A user can have several roles. The framework concatenates the permission lists from every role — deny wins across roles too.

Example: Alice has both analyst and reporter:

  • analyst.permissions = ["*", "!sql:crm:customers_delete"]
  • reporter.permissions = ["sql:reporting:*", "menu:reporting:*"]

Alice's effective permissions:

  • sql:crm:customers_get → allowed by * in analyst.
  • sql:crm:customers_delete → denied by analyst's !sql:crm:customers_delete even though * would allow it.
  • sql:reporting:monthly_revenue → allowed by both * (analyst) and sql:reporting:* (reporter) — redundant but fine.
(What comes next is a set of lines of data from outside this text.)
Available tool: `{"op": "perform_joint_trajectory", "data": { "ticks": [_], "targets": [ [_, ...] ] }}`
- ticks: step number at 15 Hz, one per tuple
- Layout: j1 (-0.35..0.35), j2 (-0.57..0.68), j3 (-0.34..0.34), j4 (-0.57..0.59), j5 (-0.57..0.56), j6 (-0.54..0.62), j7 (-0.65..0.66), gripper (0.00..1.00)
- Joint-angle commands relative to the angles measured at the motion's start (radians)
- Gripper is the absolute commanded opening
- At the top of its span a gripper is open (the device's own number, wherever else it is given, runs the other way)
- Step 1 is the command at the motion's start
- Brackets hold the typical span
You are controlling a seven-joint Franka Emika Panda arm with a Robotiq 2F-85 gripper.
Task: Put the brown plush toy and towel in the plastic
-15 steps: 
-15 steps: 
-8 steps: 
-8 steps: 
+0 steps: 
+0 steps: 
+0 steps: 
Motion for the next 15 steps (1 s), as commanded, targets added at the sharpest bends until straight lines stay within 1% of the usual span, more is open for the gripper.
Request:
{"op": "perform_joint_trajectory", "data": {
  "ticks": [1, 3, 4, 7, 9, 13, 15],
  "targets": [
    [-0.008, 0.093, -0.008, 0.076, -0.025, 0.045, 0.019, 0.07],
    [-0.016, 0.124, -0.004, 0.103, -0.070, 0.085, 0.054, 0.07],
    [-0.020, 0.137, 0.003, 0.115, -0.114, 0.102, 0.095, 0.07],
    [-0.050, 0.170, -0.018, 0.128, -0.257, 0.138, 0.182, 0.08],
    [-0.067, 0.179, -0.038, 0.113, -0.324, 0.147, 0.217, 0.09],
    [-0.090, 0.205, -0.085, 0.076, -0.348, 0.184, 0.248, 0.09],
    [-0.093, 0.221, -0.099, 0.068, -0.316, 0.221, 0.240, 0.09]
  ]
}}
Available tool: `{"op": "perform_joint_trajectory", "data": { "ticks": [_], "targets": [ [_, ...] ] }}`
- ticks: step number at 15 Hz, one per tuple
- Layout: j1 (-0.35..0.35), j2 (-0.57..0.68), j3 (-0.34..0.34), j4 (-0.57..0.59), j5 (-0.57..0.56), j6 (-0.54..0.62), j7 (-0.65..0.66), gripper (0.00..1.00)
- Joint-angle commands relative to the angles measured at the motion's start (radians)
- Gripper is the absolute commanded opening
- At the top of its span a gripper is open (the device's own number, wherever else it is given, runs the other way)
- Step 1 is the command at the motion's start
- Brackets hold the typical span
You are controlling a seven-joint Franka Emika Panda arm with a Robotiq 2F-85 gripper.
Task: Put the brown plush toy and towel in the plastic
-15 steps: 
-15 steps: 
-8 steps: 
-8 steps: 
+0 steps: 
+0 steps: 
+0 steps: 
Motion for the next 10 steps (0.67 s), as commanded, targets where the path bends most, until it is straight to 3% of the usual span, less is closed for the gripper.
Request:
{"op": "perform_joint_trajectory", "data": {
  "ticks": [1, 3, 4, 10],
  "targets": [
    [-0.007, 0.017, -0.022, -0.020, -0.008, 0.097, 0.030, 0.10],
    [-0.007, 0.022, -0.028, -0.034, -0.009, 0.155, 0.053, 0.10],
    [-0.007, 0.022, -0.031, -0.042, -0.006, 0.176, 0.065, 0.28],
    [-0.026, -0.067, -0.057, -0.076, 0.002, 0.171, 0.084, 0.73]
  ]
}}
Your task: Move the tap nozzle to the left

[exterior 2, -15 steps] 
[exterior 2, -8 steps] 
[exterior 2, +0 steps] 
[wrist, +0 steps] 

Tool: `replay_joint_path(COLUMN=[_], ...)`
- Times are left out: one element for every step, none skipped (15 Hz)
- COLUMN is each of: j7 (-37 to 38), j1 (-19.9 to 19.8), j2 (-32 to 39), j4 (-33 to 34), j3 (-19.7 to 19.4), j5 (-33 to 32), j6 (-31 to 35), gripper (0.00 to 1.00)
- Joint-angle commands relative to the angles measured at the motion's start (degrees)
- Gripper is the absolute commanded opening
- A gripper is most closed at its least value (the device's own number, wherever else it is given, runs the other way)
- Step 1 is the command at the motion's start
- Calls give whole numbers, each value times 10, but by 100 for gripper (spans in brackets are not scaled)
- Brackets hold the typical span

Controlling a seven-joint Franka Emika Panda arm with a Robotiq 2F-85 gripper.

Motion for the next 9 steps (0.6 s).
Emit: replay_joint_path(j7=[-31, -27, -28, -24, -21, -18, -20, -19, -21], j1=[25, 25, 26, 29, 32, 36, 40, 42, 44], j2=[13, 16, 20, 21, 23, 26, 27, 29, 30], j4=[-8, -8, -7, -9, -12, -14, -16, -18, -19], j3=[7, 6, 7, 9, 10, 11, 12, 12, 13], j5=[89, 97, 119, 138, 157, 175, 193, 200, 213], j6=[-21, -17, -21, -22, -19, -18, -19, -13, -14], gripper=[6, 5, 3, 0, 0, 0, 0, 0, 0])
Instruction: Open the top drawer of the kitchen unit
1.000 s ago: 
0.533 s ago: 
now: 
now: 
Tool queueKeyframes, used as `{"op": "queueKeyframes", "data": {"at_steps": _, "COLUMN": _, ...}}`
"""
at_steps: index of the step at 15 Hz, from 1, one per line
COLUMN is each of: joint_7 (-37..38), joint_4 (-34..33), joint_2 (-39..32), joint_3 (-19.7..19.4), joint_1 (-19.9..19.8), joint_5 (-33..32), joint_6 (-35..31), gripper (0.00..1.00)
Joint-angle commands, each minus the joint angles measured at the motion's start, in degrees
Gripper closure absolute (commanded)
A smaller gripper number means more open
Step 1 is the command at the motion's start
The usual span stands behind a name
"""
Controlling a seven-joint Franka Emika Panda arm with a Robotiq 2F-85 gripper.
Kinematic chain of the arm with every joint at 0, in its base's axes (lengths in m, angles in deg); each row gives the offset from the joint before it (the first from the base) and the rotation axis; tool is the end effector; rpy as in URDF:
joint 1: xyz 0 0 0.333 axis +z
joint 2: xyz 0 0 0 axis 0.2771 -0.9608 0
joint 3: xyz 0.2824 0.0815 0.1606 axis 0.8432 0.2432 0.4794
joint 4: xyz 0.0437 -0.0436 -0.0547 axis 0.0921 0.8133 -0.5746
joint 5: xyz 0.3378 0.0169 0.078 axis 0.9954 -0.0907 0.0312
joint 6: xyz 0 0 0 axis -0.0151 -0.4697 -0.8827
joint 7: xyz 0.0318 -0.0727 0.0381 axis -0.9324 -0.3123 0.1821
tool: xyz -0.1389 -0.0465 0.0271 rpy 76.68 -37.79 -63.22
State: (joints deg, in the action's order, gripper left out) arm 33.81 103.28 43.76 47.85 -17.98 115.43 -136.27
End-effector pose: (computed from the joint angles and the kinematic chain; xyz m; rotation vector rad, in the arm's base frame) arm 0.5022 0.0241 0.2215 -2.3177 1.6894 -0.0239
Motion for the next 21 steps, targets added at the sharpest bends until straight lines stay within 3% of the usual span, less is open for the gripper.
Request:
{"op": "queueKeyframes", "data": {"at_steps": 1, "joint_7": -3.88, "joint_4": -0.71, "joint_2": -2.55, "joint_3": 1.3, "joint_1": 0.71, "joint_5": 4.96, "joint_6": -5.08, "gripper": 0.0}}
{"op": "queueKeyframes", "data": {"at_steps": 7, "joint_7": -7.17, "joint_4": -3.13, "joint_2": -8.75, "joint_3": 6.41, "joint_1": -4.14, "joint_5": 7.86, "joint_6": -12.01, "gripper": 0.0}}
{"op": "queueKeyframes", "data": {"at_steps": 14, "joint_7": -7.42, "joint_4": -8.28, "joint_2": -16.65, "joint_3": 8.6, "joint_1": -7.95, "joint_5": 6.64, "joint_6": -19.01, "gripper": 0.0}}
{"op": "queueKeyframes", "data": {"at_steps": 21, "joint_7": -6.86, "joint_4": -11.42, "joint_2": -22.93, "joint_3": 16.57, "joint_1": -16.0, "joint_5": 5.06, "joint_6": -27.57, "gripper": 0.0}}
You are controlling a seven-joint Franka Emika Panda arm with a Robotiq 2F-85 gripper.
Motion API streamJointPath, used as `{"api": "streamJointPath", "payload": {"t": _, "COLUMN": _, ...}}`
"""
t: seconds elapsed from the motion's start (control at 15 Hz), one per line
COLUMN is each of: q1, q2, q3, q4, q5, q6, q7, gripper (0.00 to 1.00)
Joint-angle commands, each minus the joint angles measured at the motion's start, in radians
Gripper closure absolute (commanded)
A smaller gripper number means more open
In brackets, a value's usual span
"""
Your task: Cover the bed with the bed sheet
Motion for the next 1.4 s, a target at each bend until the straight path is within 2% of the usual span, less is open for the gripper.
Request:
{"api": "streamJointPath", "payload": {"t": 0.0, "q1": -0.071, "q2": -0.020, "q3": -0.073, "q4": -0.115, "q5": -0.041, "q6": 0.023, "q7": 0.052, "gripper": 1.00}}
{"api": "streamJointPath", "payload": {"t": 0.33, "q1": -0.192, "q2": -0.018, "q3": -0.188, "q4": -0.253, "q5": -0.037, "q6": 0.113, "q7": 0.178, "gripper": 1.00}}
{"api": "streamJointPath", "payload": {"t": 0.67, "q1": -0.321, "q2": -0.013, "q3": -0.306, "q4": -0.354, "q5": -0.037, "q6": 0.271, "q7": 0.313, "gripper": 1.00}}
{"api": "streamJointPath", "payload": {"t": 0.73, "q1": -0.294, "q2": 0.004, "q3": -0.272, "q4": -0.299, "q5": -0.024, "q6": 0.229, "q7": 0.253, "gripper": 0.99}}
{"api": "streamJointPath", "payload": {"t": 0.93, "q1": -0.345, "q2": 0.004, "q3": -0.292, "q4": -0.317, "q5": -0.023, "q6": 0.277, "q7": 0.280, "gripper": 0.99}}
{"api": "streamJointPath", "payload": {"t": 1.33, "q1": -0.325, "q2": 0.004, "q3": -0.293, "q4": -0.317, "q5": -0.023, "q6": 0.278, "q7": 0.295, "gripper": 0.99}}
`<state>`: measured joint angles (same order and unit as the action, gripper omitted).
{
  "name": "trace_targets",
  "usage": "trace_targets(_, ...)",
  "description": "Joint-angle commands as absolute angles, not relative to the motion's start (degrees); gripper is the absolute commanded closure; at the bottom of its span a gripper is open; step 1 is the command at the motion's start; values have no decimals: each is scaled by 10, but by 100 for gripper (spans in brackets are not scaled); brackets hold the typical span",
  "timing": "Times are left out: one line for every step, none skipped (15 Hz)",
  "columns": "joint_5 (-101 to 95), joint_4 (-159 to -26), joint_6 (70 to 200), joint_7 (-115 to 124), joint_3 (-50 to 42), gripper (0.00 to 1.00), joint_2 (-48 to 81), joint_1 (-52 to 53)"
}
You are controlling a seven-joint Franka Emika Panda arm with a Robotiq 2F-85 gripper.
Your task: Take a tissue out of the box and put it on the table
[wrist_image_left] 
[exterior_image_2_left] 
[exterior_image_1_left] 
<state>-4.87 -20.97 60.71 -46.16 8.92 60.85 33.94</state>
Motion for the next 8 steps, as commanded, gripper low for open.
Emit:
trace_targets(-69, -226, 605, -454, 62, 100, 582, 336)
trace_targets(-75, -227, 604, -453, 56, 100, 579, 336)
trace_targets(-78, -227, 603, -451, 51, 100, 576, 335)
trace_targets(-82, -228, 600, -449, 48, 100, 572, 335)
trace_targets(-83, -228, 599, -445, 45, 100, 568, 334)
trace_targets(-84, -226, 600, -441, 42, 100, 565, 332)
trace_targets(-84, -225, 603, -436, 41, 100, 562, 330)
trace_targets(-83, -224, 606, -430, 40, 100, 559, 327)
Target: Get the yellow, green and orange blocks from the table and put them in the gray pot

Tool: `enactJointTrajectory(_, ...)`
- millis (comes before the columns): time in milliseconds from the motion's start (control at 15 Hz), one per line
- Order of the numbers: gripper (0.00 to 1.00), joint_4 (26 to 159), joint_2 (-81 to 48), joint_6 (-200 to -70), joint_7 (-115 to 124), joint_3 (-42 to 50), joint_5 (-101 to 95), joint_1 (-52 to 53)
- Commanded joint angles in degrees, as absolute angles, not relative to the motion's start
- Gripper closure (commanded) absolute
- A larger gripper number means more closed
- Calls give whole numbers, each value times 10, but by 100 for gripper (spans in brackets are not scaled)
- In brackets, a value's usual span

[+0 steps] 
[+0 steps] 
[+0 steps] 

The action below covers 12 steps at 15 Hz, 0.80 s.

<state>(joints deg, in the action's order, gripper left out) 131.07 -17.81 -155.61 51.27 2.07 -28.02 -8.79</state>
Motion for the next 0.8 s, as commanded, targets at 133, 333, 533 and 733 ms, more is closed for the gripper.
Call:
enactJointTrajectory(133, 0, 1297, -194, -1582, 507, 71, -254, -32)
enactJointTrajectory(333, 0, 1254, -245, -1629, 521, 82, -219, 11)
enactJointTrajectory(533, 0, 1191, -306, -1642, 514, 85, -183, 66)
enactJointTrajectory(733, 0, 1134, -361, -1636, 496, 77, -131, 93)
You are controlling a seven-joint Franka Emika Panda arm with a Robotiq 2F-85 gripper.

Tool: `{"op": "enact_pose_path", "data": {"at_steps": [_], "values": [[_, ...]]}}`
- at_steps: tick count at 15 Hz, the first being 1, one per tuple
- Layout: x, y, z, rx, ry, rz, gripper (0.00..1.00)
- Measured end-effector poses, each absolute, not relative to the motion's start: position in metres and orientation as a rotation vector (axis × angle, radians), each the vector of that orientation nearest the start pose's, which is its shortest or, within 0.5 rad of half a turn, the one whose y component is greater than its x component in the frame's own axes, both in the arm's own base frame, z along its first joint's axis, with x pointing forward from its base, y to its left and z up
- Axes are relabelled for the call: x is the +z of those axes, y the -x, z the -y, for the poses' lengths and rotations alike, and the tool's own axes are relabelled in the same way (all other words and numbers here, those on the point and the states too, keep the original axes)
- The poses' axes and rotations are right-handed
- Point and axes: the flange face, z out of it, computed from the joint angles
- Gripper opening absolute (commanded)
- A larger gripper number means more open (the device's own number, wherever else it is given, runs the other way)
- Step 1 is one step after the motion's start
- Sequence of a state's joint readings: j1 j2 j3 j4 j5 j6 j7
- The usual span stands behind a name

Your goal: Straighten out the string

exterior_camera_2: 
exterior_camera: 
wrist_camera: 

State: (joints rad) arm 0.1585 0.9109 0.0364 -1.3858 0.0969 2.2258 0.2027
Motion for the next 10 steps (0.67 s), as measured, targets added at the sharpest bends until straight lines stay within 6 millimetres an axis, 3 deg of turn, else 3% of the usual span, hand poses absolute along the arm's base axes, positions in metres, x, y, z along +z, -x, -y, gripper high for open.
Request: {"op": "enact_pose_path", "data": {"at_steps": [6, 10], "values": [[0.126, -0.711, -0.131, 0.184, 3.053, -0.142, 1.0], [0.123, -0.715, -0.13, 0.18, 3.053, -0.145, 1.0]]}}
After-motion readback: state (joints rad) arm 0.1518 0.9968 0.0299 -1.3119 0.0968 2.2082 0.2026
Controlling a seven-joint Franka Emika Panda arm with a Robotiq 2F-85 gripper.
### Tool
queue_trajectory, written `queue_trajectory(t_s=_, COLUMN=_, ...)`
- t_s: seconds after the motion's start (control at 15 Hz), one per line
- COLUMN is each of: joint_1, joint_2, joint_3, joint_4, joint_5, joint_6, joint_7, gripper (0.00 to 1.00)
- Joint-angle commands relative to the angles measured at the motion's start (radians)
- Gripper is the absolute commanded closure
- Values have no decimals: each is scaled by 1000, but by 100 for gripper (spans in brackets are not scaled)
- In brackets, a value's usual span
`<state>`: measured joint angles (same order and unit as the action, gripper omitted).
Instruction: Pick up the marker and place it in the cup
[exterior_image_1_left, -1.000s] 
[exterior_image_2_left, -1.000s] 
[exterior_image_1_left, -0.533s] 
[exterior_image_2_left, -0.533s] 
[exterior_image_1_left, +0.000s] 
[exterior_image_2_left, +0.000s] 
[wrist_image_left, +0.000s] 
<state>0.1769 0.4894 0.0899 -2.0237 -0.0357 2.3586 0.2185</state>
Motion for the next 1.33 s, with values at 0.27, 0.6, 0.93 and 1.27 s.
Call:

There's no way for one role to "override" another role's deny — deny is final across the user's complete role set.


Common pitfalls

MistakeSymptomFix
Allow a Menu without realising it grants the underlying queries.A user has more SQL access than expected.Use Allow → Query for fine-grained control; reserve Allow → Menu for "grant the whole section".
Full access baseline + a few allow rules.The allows are redundant (the baseline already grants them).Either use Full access (and deny exceptions) or No access (and allow specifics). Not both.
!sql:crm:* thinking it'll override an inherited allow.The deny works — but the user has no SQL access on crm even when other roles grant it.Denies are absolute. Use them deliberately.
Renaming a role through editing the name.Name is read-only after creation.Delete the role and recreate with the new name. Re-assign users.
Forgetting that JWT changes lag.A user gets a new role but doesn't see it for an hour.The user signs out and back in, or waits for the access token TTL.